Firstly, it has more substantive reach. The MDGs were predominantly focused on human development outcomes. By contrast, the SDG set goes into a whole range of other territories including sustainable growth, reducing inequality, climate action, peace promotion and responsive governance.

Then there is a whole new game in terms of universal country coverage: the ‘absolute deprivation’ spin of the MDGs implied a focus on monitoring outcomes mostly in the poorest countries. Now we are looking at lots of stuff (in every goal) which is designed to apply to all countries, rich and poor. 

Finally there is the notion that while goals are universal, targets should be set at the country level. There was a unified global target set for the MDGs, so measurement could be done by anyone with access to the data without reference to national planning and policy frameworks. By contrast the OWG set is a mix of targets which could function just as the old MDG set – but also a large number of targets that would need to be defined through national policy processes before any measurement could take place. 

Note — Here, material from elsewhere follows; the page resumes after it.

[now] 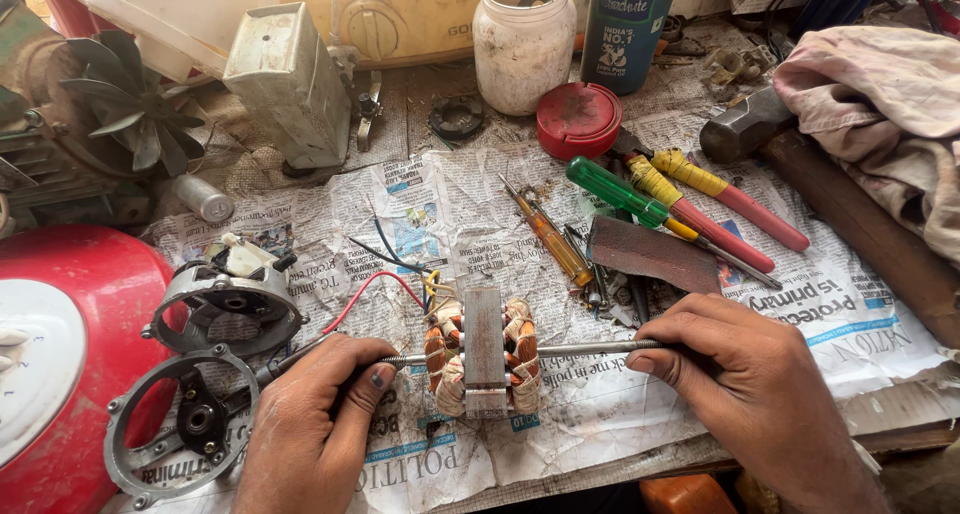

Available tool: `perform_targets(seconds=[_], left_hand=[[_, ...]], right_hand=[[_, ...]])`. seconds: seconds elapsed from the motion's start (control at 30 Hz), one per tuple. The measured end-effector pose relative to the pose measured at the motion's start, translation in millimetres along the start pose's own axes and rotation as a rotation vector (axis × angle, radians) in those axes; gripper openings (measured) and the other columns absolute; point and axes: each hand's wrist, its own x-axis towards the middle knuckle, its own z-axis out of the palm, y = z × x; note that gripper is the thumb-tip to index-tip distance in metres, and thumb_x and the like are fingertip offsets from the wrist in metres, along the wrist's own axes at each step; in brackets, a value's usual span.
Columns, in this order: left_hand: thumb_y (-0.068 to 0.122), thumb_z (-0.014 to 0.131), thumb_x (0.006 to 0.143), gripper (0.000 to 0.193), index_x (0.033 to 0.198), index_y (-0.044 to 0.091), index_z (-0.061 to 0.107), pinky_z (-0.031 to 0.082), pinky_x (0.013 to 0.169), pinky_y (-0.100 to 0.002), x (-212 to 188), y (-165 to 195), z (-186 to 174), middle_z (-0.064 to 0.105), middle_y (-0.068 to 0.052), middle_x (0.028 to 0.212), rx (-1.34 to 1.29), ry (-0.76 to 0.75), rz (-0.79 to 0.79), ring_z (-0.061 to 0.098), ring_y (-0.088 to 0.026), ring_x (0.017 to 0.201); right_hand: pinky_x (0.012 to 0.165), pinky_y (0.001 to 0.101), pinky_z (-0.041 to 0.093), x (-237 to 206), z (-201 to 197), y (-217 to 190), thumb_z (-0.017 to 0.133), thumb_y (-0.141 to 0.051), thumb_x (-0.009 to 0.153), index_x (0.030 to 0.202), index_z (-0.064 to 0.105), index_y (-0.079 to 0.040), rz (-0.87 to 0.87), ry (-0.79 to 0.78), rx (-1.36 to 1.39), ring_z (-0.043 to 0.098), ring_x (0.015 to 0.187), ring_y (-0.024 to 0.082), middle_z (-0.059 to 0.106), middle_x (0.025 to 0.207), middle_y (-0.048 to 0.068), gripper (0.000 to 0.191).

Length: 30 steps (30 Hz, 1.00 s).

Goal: The person threads a long threaded rod through the wound stator of a disassembled fan motor, then holds the stator and works the rod and shaft into the central bore, twisting and pushing to seat the rotor shaft through the windings on a newspaper-covered workbench.

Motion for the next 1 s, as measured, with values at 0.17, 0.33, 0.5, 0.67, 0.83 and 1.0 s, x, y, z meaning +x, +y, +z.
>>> perform_targets(seconds=[0.17,0.33,0.5,0.67,0.83,1.0], left_hand=[[0.011,0.071,0.088,0.021,0.109,0.007,0.077,0.052,0.058,-0.028,-2,-3,-1,0.073,-0.005,0.080,-0.083,-0.047,-0.129,0.062,-0.010,0.065],[0.008,0.068,0.087,0.020,0.105,0.007,0.076,0.053,0.058,-0.027,0,0,-1,0.072,-0.005,0.078,-0.114,-0.029,-0.140,0.064,-0.008,0.065],[0.011,0.068,0.087,0.017,0.102,0.007,0.075,0.053,0.059,-0.030,2,7,0,0.075,-0.006,0.074,-0.016,0.004,-0.144,0.067,-0.013,0.062],[0.015,0.066,0.090,0.016,0.101,0.007,0.075,0.055,0.061,-0.031,2,6,1,0.074,-0.007,0.075,0.015,0.001,-0.164,0.069,-0.016,0.067],[0.013,0.066,0.093,0.014,0.100,0.003,0.074,0.055,0.062,-0.027,0,-2,3,0.076,-0.004,0.077,-0.051,0.019,0.006,0.071,-0.010,0.067],[0.007,0.076,0.089,0.026,0.115,0.007,0.079,0.044,0.051,-0.025,-4,-6,-2,0.066,-0.002,0.073,-0.144,-0.032,-0.164,0.051,-0.007,0.061]], right_hand=[[0.060,0.0259,0.051,-1,-2,-1,0.084,-0.021,0.080,0.106,0.081,-0.007,0.002,0.001,0.016,0.066,0.072,0.011,0.072,0.092,-0.001,0.030],[0.058,0.0248,0.054,-1,-4,4,0.083,-0.020,0.082,0.101,0.081,-0.007,0.003,-0.034,0.058,0.066,0.075,0.011,0.072,0.093,-0.001,0.023],[0.062,0.0259,0.055,-2,-2,6,0.080,-0.022,0.086,0.099,0.078,-0.004,-0.022,-0.028,0.063,0.066,0.077,0.013,0.072,0.091,0.001,0.022],[0.069,0.0313,0.052,2,-2,3,0.074,-0.027,0.089,0.092,0.078,-0.005,0.146,-0.100,-0.011,0.066,0.078,0.016,0.072,0.088,0.002,0.023],[0.073,0.0330,0.052,5,-3,-1,0.070,-0.029,0.091,0.090,0.076,-0.003,0.252,-0.154,-0.108,0.065,0.079,0.018,0.071,0.085,0.004,0.027],[0.066,0.0280,0.056,2,-2,-1,0.081,-0.025,0.086,0.100,0.075,-0.005,-0.046,-0.044,0.056,0.067,0.081,0.014,0.071,0.092,0.001,0.025]])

The huge scope of the SDG goal framework – if adopted – is going to make the whole thing really hard to actually do successfully.  At the global level capacity would be required to do a range of things:

  • Provoking action by national governments. Many of the goals and targets would imply that specific countries should move into new areas of national policy and legislation. The sheer task load of setting national targets in possibly around 100 policy areas would be intimidating – and there is a risk of ‘overload’ for fragile national policy systems. 
  • Negotiating acceptable ‘offers’ of national targets. If any proposal is automatically accepted for a national target under a given goal then the process will rapidly lose credibility. In areas such as natural resource conservation or inequality, powerful national interests are likely to seek to influence processes to produce a low level of ambition in the targets. But multilateral structures are rarely empowered to ‘push back’ when national governments produce their proposals – so this will be a significant challenge to the workability of the system as a whole.
  • Collating targets and synthesising results. The complexity of the database of targets could be intimidating. To move from that to producing a picture of progress (whether yearly or at greater intervals) will require some complex processes of aggregation and synthesis – in terms of both data and narratives of national performance. 

There is a risk that the whole thing will turn out to be unworkable – which would be a tragedy. The process of thinking through the SDGs has already produced powerful changes in global norms which it would be bad to lose. Few imagined when the OWG was convened that a set of governmental representatives representing 69 countries could agree a goal and targets around inequality, for example. 

To make it all work two things need to happen.

Firstly, simplification. An effort to consolidate and combine some of the goals would be welcome.  But at least as important is a simplification of the target set. And beyond the simplification of the overall framework there is also a need to align expectations of what countries will produce with a realistic view of their capacity. 

Secondly we need to get real about what will be needed to deliver. This is a much more challenging agenda than the UN faced for the MDGs. There will be a need for considerable institutional capacity to be in place by the end of 2015 at some kind of global policy centre to work to deliver these ambitions – a universal development agenda addressing exclusion, inequality, climate action and the eradication of extreme poverty.